If there were massive economic incentives for vulnerability research, like every software company had hundreds of full time positions just to find vulnerabilities in their code, I have no doubt that we'd have way more experts, and we could get performance that far exceeds mythos.
That's really not feasible though. A lot of people have talked about the token costs of LLMs, especially the fancy frontier ones, and they are astronomical. Paying people to use their meat processors is virtually always going to be more expensive though. I don't see how manual code review could possibly compete on a cost basis if these models truly are close to the performance of experts (massive, gigantic "if" there).
I mean we’ve probably sunk billions into training for LLMs, what would the equivalent investment in humans and human wages in the exact same field result in? I’ve worked with security audits before, they always find things we need to fix. It’s just that the business doesn’t want to pay for security beyond the bare minimum. If businesses carried more liability for security issues I assume many of the exploits Mythos is finding would already be fixed.
I don’t think the problem is in the existing capability - it’s in the desire and demand to do it.
I’m curious to see if flyingpenguin will have a response to this, if they will move their goalposts now that details from multiple projects are released, or if they will quietly ignore it.
Who is flying penguin?
It's a reference to this post.
flyingpenguin had a valid concern.
I don't think they did anything wrong. They advocated for their concern. We aren't here to be an echo chamber.
It's also fine if they want to quietly ignore it. I mean, what is there to say? The discussion has moved on.
I empathize with their concern. Anthropic wouldn't be the first company to not release something, claiming it's too powerful.
It smacks of marketing hype. I was initially dismissive of the initial press release. But a number of things are different this time, early access is being granted via Glasswing, with $100m free credits.

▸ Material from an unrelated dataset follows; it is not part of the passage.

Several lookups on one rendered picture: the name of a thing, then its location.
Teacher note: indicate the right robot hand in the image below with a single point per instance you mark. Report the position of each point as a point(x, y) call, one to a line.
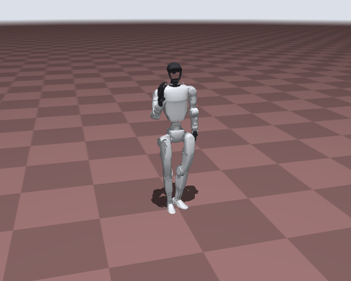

This is forcing companies, some who never scanned source code with AI for security concerns, to take this new approach to security seriously.
This is enabling other companies, who did take security serious, to discover new bugs.
I just happen to work for one of the companies with early access to Glasswing. If not, I would likely be much more skeptical.
Uh, go back and read the article again. It was not just raising valid concerns. It was a confident hit piece that said it was all bullshit using gleefully inflammatory language, going well beyond reasonable skepticism.